We use HTTPS and TLS. Your data is encrypted between your browser and our servers. Your provider or any other man-in-the-middle cannot see it.

Encryption at Rest

Your Data

All your data, such as user details or messages, will be stored in a self-hosted MySQL instance. It is located within the private Kubernetes network and password protected. It is not possible to access the database outside of the Kubernetes network. The database is located on an encrypted volume using Longhorn volume encryption.

All free and demo users have shared infrastructure. All paid workflows have their own database.

Your Files

As of February 2026, all files are stored on self-hosted MinIO, located on encrypted volumes as well.

This is expected to change and Hetzner Object Storage will be used at a later point. We plan to use SSE-C when uploading your files to Hetzner storage. See more details about SSE-C here.

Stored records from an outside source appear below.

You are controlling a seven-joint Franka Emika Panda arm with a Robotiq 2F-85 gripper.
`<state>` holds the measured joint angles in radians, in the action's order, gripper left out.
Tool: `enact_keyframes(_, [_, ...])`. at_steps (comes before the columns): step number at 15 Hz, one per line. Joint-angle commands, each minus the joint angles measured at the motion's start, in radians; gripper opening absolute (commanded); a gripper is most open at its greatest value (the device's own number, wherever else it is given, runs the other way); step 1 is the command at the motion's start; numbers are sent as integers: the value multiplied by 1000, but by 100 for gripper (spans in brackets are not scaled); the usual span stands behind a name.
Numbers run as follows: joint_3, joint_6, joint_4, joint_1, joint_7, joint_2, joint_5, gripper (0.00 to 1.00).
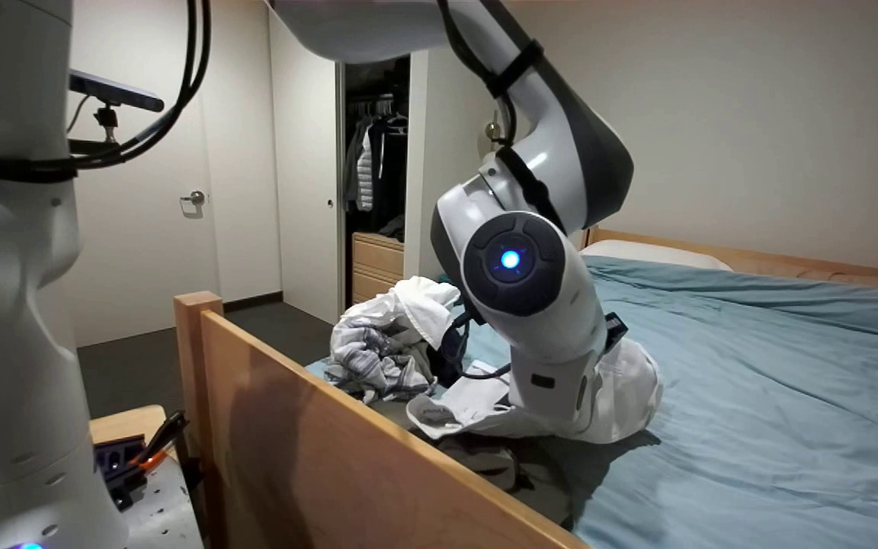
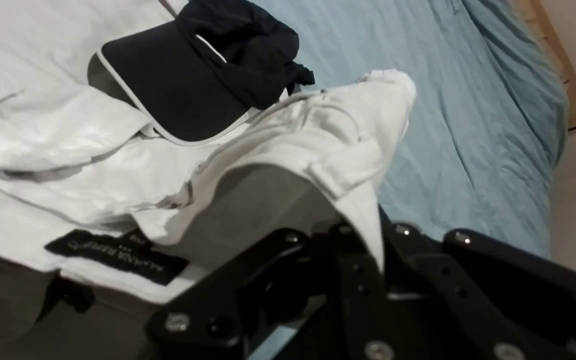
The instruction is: Unfold the white short then move the black cap to the left
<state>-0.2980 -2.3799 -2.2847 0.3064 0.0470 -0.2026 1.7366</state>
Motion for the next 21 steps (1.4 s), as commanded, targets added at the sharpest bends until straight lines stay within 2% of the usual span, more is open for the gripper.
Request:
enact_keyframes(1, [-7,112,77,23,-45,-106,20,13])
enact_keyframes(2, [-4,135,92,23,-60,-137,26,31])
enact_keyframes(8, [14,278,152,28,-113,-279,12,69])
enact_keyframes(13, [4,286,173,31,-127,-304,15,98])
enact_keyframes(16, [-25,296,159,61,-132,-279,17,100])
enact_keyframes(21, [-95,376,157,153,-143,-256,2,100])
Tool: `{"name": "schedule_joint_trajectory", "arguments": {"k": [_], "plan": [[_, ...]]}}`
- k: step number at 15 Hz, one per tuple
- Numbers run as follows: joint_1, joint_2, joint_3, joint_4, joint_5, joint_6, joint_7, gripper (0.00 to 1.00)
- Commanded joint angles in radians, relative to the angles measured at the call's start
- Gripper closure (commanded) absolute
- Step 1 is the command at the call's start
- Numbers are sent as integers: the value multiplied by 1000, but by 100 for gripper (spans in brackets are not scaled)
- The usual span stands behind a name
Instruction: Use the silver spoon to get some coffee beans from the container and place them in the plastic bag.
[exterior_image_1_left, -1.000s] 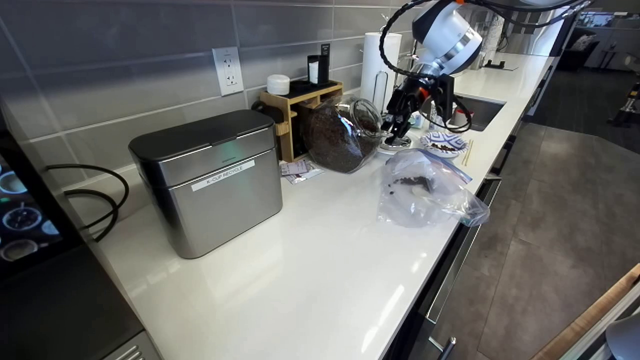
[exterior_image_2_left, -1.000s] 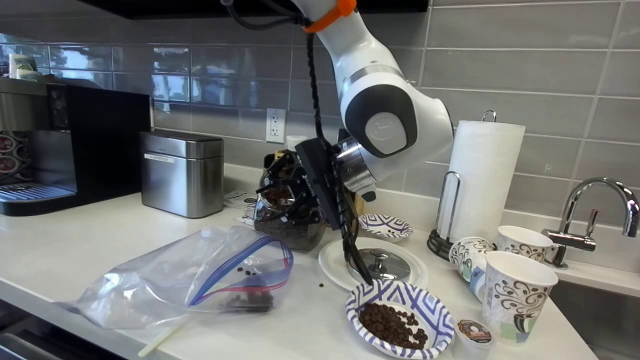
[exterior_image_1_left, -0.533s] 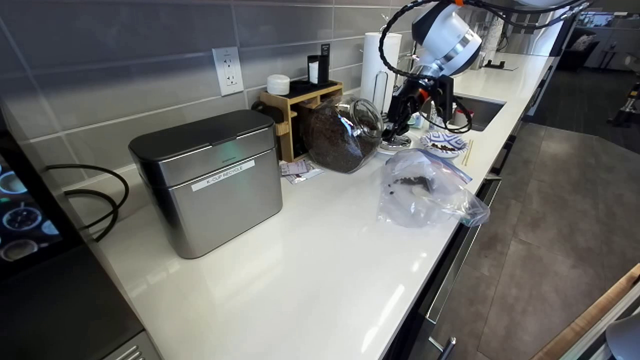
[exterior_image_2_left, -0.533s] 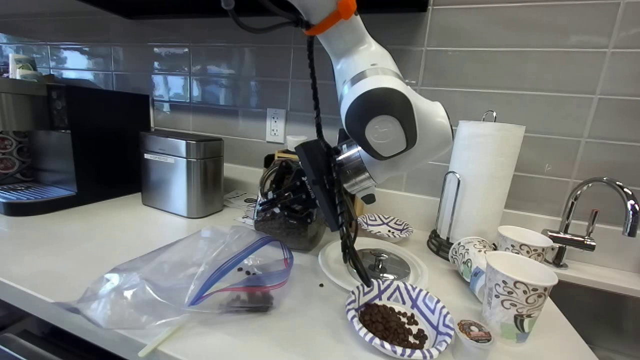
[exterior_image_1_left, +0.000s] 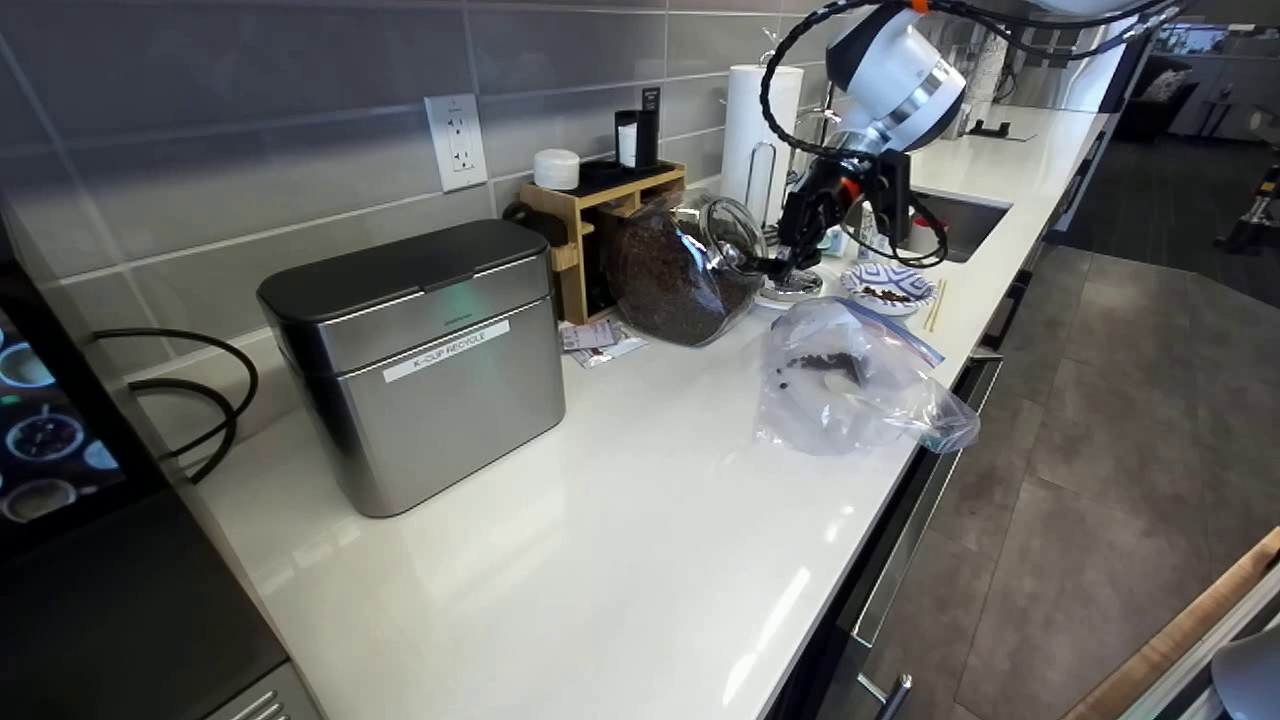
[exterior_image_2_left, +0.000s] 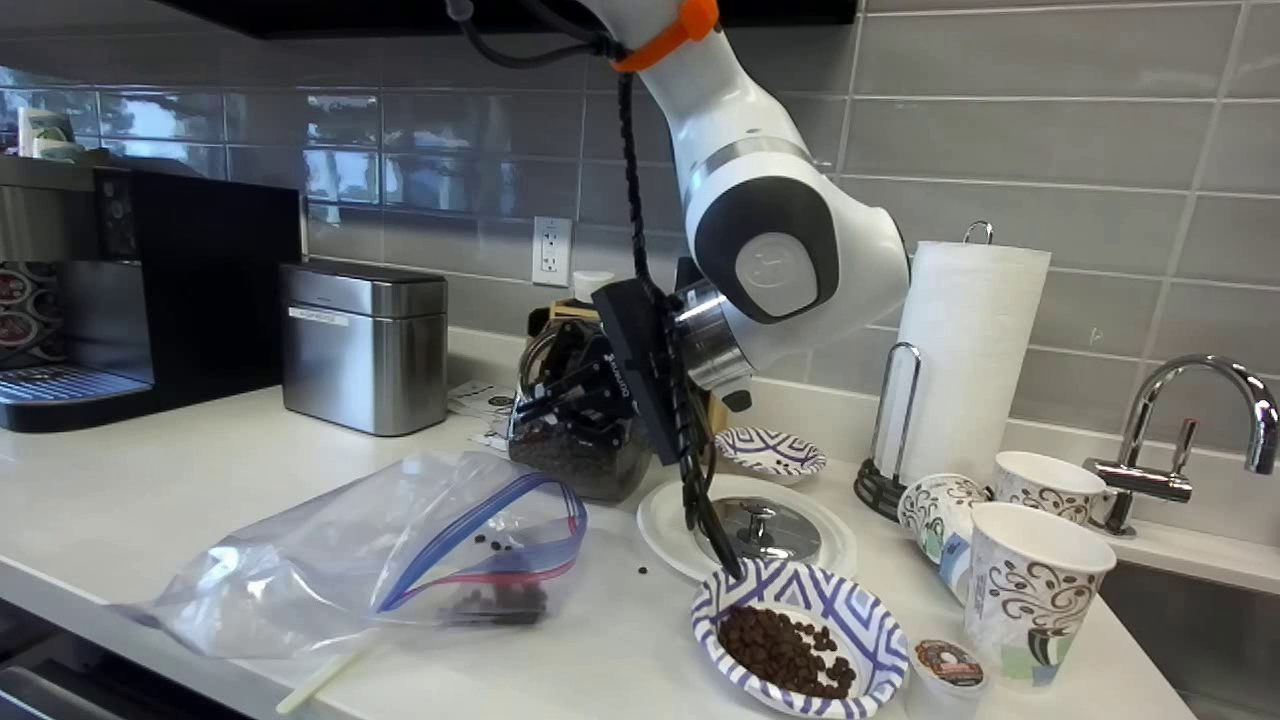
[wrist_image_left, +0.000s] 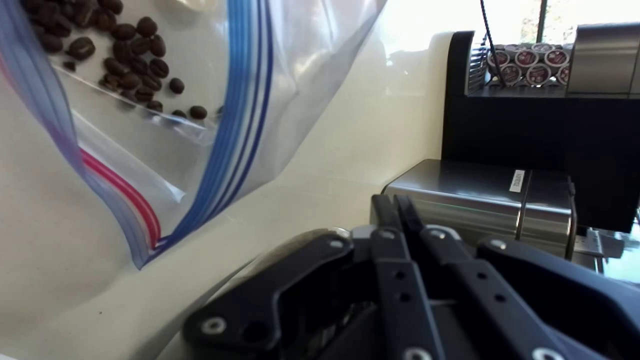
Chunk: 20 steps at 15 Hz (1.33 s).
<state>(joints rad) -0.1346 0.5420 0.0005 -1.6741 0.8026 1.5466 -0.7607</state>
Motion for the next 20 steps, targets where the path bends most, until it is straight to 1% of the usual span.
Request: {"name": "schedule_joint_trajectory", "arguments": {"k": [1, 4, 8, 9, 10, 14, 15, 16, 20], "plan": [[-26, -38, 6, 7, -6, -64, 10, 99], [-28, -30, 1, 59, -31, -126, 36, 99], [-20, 18, 7, 171, -78, -244, 117, 99], [-27, -21, 4, 104, -48, -186, 79, 99], [-27, -19, 6, 112, -51, -193, 83, 96], [-28, -19, 5, 110, -51, -193, 83, 96], [-28, -19, 5, 110, -51, -193, 83, 99], [-21, -16, 0, 115, -64, -181, 94, 99], [-10, 54, 2, 206, -118, -195, 160, 99]]}}
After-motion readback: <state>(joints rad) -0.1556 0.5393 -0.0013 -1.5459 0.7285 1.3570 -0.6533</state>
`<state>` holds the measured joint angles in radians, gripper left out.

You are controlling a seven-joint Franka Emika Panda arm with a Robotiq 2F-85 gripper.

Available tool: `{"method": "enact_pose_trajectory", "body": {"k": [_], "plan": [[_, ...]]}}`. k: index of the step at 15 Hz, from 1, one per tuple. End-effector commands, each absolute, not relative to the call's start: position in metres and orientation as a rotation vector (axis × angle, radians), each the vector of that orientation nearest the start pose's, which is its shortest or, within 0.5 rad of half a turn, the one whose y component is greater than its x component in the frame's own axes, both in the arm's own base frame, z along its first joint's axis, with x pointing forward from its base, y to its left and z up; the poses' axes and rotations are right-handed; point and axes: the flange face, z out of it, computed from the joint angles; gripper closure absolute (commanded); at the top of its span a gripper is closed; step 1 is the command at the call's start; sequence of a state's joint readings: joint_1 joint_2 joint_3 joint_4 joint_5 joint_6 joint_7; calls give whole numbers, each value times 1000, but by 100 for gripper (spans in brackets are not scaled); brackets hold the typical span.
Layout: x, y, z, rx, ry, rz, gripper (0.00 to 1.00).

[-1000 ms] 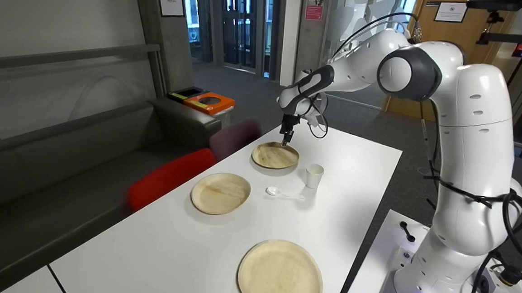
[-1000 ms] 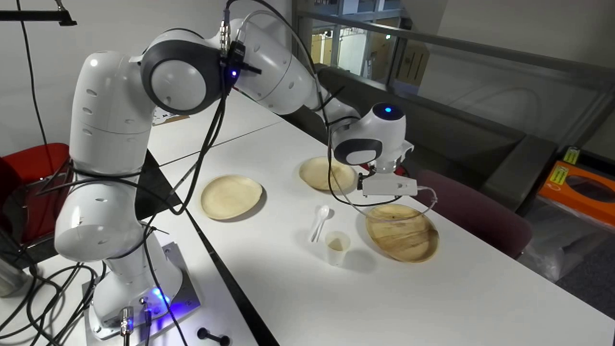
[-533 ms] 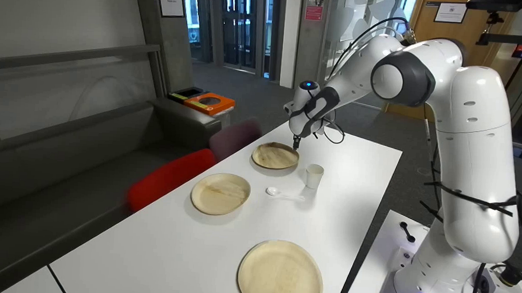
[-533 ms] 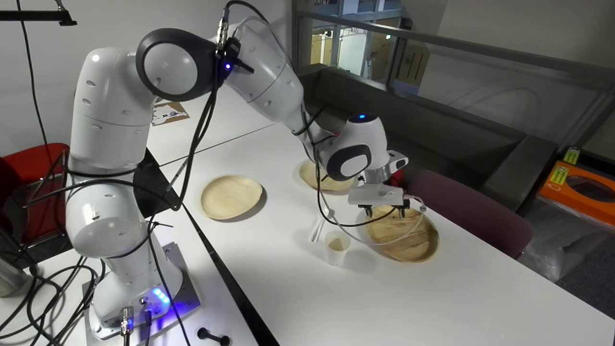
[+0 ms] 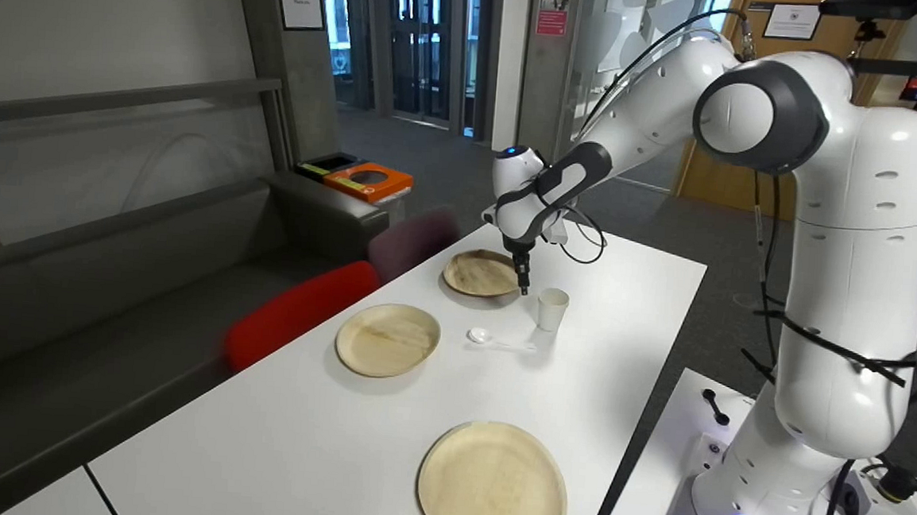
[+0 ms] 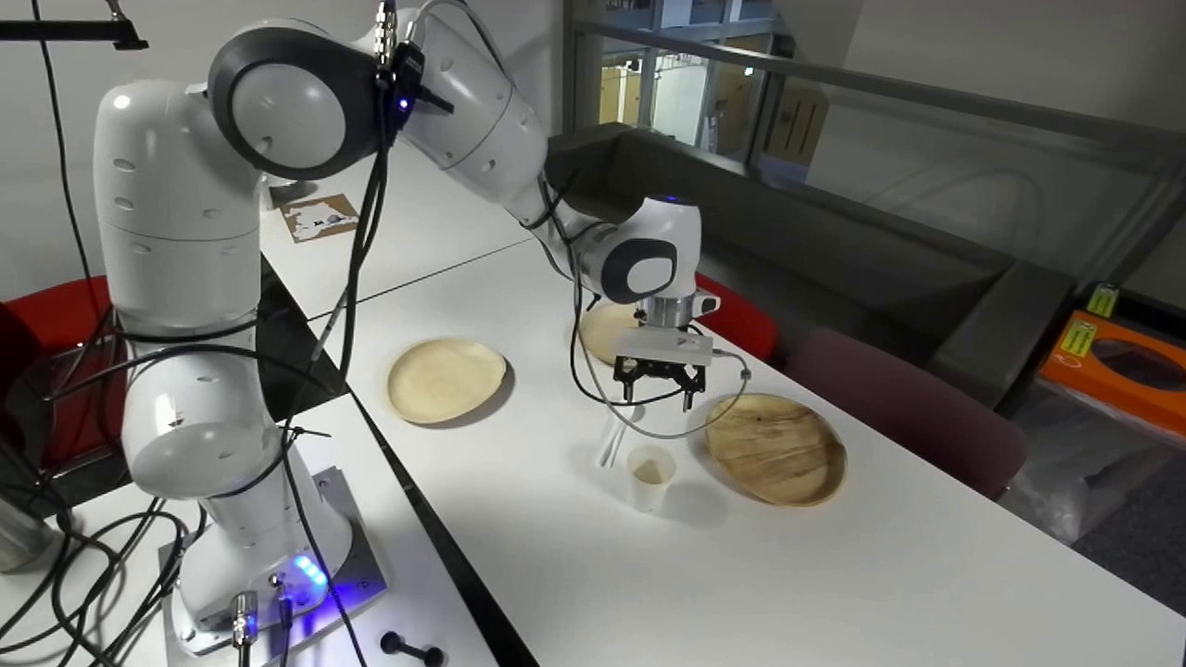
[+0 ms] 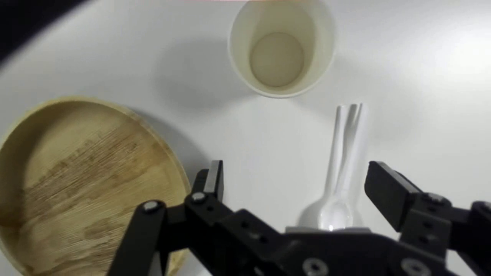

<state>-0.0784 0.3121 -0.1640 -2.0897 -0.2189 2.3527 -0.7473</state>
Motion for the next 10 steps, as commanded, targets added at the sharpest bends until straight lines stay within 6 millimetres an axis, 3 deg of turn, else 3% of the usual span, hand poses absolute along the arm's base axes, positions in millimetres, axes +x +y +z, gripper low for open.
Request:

User Authentication Policy

  • Passwords are securely hashed using bcrypt with automatic salts. Even if the database is stolen, passwords cannot be directly recovered.
  • 2FA is available and highly recommended to enable.
  • User sessions are protected with encrypted cookies and expire after inactivity.
  • Session IDs are regenerated on login to prevent hijacking.

Access Control & Roles

  • Every workspace member may join any public channel and read its content.
  • Any member of a private channel may invite any user. Users cannot join private channels on their own (except during creation).
  • Workspace admins or owners cannot see the content of private channels unless they are members of it.
  • Workspace admins and owners cannot see direct messages.

Platform Level Access

HansaChat, as the platform operator, has the technical capability to access workspace data, including emails, messages, and channel memberships, strictly for maintenance, troubleshooting, or legal compliance. We respect your privacy and do not access your data without consent or necessity.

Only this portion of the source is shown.